Antes de adentrar as baladas, um empurrão para o uso de Venvanse (também não indicado) começou a vir de uma turma de estudantes e profissionais do mercado financeiro, que tem por objetivo maximizar a performance em ambientes que exigem intermináveis horas de concentração. Quando ingressou em uma corretora de São Paulo, L.M., 25 anos, decidiu turbinar por conta própria a dosagem que o médico havia lhe prescrito tempos antes, para ajudar a minimizar os sintomas de seu diagnosticado déficit de atenção. Ele admite a atual dependência do comprimido, cujo efeito descreve como “doping intelectual”. “Se não uso a droga, não consigo me concentrar nem render como gostaria”, admite o jovem, que relata que inúmeros colegas recorrem ao Venvanse e, como eles, não raro ingere a pílula para encarar as longas noitadas paulistanas.
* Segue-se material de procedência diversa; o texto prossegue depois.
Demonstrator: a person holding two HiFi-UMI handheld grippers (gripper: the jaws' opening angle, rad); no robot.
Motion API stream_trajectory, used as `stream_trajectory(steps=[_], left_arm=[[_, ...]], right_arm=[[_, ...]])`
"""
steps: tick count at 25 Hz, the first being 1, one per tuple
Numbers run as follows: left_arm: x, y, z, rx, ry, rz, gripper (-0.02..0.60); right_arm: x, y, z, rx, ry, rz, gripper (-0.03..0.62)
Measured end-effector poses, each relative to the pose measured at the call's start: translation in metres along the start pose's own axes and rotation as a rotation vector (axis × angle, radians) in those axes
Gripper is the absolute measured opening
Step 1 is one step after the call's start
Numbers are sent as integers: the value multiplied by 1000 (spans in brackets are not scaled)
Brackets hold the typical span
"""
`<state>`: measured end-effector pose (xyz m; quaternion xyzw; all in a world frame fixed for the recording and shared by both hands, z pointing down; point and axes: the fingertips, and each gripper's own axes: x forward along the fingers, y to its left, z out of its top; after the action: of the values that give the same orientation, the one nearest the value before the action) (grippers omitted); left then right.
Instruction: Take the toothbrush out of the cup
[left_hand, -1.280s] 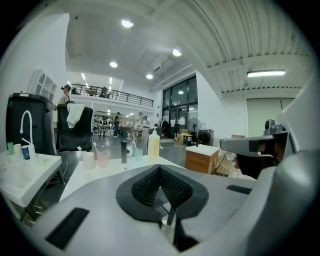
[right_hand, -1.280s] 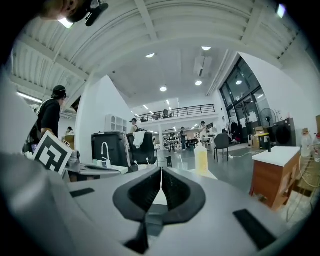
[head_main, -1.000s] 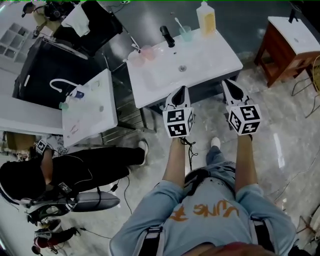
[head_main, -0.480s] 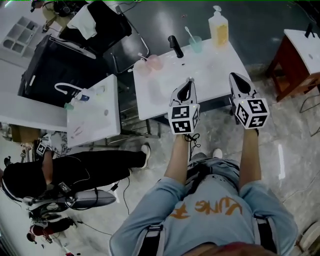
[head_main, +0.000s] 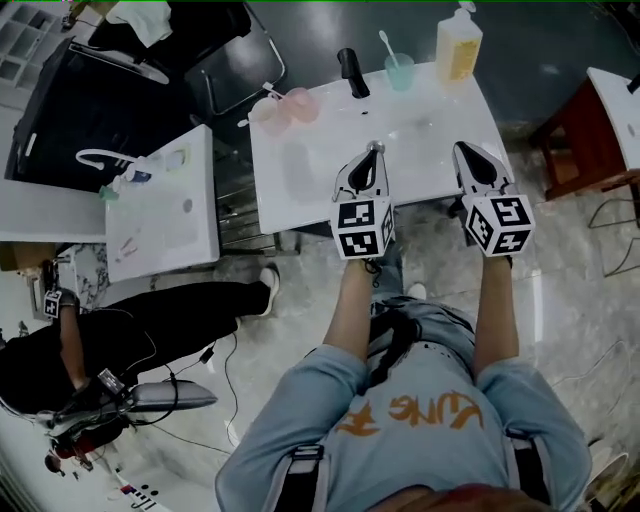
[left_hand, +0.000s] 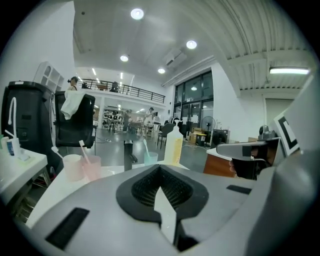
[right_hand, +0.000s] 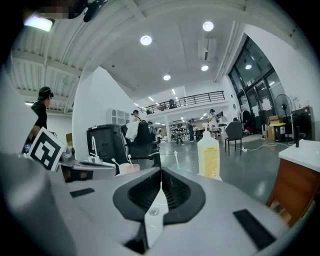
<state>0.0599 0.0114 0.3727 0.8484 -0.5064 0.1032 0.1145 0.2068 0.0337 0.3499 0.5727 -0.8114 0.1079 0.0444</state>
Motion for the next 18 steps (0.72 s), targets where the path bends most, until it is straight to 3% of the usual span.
stream_trajectory(steps=[4,9,18], left_arm=[[35,6,-9,-5,13,-19,8],[63,31,-35,-57,94,8,8],[98,65,-36,-146,98,13,8]], right_arm=[[37,-13,-11,-2,35,-1,28],[87,-23,-27,20,106,33,28],[169,-30,-27,-69,160,84,28]])
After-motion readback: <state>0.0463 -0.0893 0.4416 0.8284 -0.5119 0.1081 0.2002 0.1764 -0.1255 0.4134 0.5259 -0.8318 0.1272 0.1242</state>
Obter o medicamento depende de uma receita médica especial, na cor amarela, que fica retida na drogaria, mas basta realizar uma busca simples pelas redes para ser direcionado a grupos de Telegram ou WhatsApp onde as cartelas de Venvanse são vendidas livremente, apesar de ser ilegal. Quem engatou no consumo conta que até farmacêuticos às vezes acabam fornecendo o comprimido sem o pedido médico e, assim, alimentam um mercado rentável — uma caixa com 28 cápsulas, que sai por 500 reais na farmácia, sobe para até 700 reais nas transações paralelas.
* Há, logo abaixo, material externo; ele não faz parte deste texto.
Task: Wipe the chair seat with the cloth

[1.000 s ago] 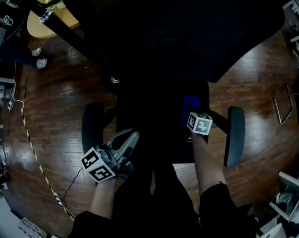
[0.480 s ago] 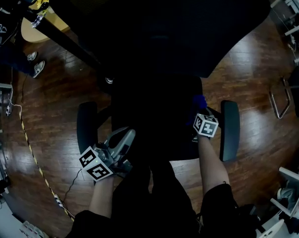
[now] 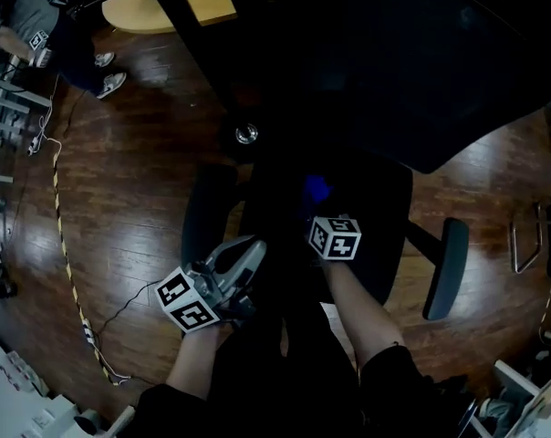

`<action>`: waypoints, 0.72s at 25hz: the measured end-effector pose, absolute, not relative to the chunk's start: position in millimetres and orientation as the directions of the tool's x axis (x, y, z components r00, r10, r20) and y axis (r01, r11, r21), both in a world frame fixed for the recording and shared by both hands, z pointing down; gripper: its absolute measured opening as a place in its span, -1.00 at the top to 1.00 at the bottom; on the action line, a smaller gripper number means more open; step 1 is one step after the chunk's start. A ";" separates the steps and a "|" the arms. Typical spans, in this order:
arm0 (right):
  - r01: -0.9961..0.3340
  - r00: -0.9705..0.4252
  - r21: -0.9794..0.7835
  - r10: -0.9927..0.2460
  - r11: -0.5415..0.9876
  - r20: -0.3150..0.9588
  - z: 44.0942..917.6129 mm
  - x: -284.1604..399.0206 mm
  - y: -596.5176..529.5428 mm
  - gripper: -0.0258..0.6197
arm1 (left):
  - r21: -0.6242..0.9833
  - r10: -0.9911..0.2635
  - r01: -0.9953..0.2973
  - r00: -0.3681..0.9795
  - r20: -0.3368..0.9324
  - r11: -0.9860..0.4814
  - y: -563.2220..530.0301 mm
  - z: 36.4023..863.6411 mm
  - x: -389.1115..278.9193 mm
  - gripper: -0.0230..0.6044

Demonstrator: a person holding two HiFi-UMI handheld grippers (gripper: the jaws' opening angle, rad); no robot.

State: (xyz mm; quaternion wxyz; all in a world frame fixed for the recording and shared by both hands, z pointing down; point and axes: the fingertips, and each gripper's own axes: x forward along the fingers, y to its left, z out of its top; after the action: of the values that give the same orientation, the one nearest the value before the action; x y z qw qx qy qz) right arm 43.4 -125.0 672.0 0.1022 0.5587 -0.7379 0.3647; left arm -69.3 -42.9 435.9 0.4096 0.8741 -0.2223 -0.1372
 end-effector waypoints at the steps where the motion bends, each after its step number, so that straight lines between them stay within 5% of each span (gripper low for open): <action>1: -0.877 -0.407 -0.459 -0.731 0.144 0.548 670.5 13.0 -128.5 0.72 | 0.774 -0.515 -0.289 0.855 -0.056 -0.563 -42.7 435.0 -74.9 0.97; 8: -0.811 -0.557 -0.537 -0.592 0.233 0.583 705.4 -108.8 -111.1 0.72 | 0.768 -0.576 -0.327 0.815 -0.066 -0.550 -37.3 435.2 -100.7 0.97; 18: -0.849 -0.446 -0.522 -0.638 0.080 0.628 743.5 -64.0 -82.1 0.71 | 0.754 -0.536 -0.290 0.838 -0.097 -0.590 -21.7 432.0 -113.7 0.97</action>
State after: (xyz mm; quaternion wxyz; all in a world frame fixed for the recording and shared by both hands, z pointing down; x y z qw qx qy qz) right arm -64.0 -82.1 743.5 0.1189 0.5125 -0.7253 0.4441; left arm -113.7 -21.7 432.0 0.3870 0.8772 -0.2354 -0.1592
Ao sentir que a situação pode fugir ao controle, uma parcela dos chamados usuários recreativos tem dado um desejável passo atrás. Foi o que ocorreu com João Pedro Lobão, 22 anos, gestor na área de marketing digital, que tomou Venvanse pela primeira vez em um momento de grande ansiedade no qual planejava mudanças. Aos poucos, sem que percebesse, os comprimidos foram se tornando parte integrante de seu cotidiano. “Com eles, você aguenta o estresse e faz várias coisas simultaneamente”, conta Pedro, que chegou a tatuar a fórmula do remédio no braço. Com o tempo, porém, os efeitos foram se revelando deletérios. “Me tornei uma pessoa agressiva, brigava por quase nada e tive de parar”, lembra. Como acontece com outros adeptos ouvidos por VEJA, ele reconhece: “Se voltar a tomar, não tenho freios. Perdeu a graça”. Que o mau uso da droga seja sempre combatido em nome da verdadeira diversão.
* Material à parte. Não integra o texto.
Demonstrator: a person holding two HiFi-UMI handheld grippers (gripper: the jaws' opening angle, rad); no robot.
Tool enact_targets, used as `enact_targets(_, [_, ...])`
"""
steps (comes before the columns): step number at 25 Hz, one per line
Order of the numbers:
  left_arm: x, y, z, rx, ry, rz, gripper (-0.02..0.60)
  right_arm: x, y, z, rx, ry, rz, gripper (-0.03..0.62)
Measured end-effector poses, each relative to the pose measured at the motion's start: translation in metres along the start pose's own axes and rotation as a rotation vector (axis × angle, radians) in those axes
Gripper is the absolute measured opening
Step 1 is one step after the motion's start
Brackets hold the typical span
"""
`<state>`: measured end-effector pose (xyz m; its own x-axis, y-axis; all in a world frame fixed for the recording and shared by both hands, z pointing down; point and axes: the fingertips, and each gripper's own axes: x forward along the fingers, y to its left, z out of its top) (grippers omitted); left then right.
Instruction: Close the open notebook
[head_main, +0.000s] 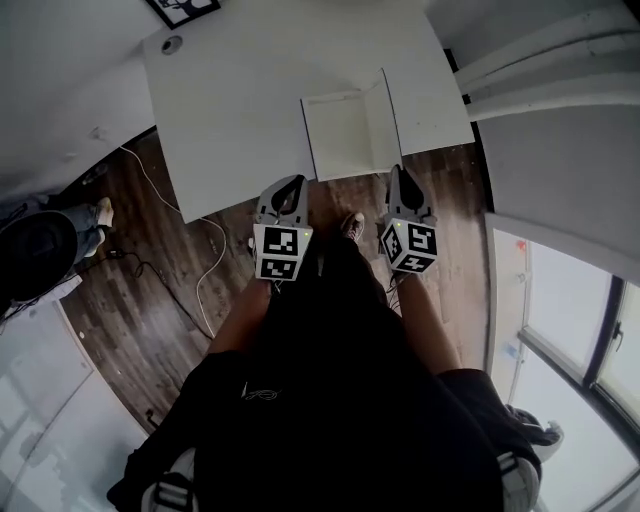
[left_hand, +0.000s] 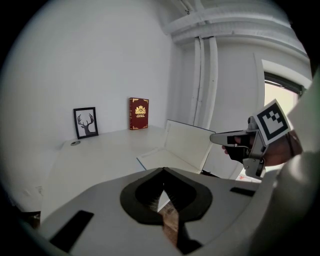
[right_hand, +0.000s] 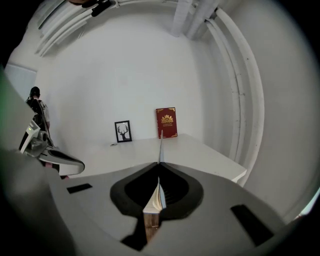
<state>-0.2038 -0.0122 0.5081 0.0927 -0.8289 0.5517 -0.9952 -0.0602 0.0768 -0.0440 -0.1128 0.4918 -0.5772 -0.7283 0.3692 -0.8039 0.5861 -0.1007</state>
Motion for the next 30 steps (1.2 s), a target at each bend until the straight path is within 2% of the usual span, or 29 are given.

Em nota, a Takeda Brasil, fabricante do Venvanse, informa que:
O dimesilato de lisdexanfetamina, princípio ativo do Venvanse, foi aprovado no Brasil pela Agência Nacional de Vigilância Sanitária (ANVISA), em julho de 2010, na condição de ‘Venda Sob Prescrição Médica’, sendo indicado para o tratamento do Transtorno do Déficit de Atenção/Hiperatividade (TDAH) e do Transtorno de Compulsão Alimentar (TCA). O aumento das vendas observado recentemente é comum a todos os outros produtos farmacêuticos que integram essa classe terapêutica e está relacionado à pandemia de Covid-19, que teve efeitos importantes sobre toda a sociedade, em especial sobre os pacientes com diagnóstico de TDAH, particularmente vulneráveis ao estresse e às medidas de distanciamento social. É um equívoco, portanto, associar o crescimento da comercialização do Venvanse ao eventual uso recreativo. A disponibilidade comercial está normalizada desde o final de 2022.